Singer/songwriter Rich Mullins spoke and sang so much about death that some of us thought he had a morbid streak. I once asked, of all the songs he wrote, which was his favorite. Without hesitation he replied, “Elijah”—a song about his own death.

Rich understood death not as something to be feared but as something to be mindful of as we live.

He said, “Once you come to understand that life is unbelievably brief, and that we really can’t do anything that’s gonna change anything, that we don’t really amount to a hill of beans—then all of a sudden you go, ‘So it doesn’t really matter if I’m not that great. And if I don’t have to be great, that means I can fail. And if I can fail, that means I can try. And if I can try, that means I’m gonna have a good time.'”
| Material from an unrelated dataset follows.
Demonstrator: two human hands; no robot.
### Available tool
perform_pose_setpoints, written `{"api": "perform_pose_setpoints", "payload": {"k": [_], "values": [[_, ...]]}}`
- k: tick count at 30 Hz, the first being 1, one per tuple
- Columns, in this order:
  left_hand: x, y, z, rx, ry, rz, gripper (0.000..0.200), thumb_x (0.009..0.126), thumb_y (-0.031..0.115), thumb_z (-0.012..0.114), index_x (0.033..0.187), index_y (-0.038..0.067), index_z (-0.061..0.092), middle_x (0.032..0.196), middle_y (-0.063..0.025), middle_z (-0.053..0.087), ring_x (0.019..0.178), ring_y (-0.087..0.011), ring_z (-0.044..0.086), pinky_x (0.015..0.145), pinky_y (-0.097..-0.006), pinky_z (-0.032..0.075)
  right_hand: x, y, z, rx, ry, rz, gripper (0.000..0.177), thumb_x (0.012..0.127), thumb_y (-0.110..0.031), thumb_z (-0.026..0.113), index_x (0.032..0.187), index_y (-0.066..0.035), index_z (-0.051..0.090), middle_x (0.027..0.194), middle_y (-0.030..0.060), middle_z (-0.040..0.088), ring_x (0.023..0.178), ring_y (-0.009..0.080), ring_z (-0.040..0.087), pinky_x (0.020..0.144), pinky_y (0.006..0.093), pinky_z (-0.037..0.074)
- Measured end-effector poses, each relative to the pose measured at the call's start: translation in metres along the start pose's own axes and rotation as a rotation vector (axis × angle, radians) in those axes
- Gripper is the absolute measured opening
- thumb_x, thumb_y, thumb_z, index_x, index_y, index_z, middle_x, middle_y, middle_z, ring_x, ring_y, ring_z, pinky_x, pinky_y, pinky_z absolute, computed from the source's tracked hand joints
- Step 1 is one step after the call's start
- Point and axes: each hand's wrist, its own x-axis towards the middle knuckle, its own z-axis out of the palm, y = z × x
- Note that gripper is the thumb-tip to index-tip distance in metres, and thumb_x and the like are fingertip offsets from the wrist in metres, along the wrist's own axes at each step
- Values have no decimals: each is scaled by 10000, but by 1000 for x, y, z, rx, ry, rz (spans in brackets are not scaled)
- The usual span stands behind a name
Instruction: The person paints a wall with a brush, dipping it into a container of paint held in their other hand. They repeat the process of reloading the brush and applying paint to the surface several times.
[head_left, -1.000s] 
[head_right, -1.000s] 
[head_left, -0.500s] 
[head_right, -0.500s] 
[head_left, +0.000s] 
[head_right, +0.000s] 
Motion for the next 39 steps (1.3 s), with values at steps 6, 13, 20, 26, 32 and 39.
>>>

Rich believed that death isn’t the end, but the beginning of life. In one of his songs he wrote, “Live like you’ll die tomorrow; die knowin’ you’ll live forever.”

He demonstrated how to live well by making the most of one’s time—living hard, laughing hard, and departing this world, as predicted [see Thought to Apply] in his favorite song.

—James Bryan Smith in HomeLife

My Response: How does being mindful of death “teach us to make the most of our time” (Psalm 90:121)?

Thought to Apply: But when I leave, I want to go out like Elijah, with a whirlwind to fuel my chariot of fire. —Rich Mullins (in “Elijah”)

Adapted from HomeLife (8/00)

Prayer for the Week:  Give me a heightened awareness of the next life, Lord, so that I may strike a truer balance in this one.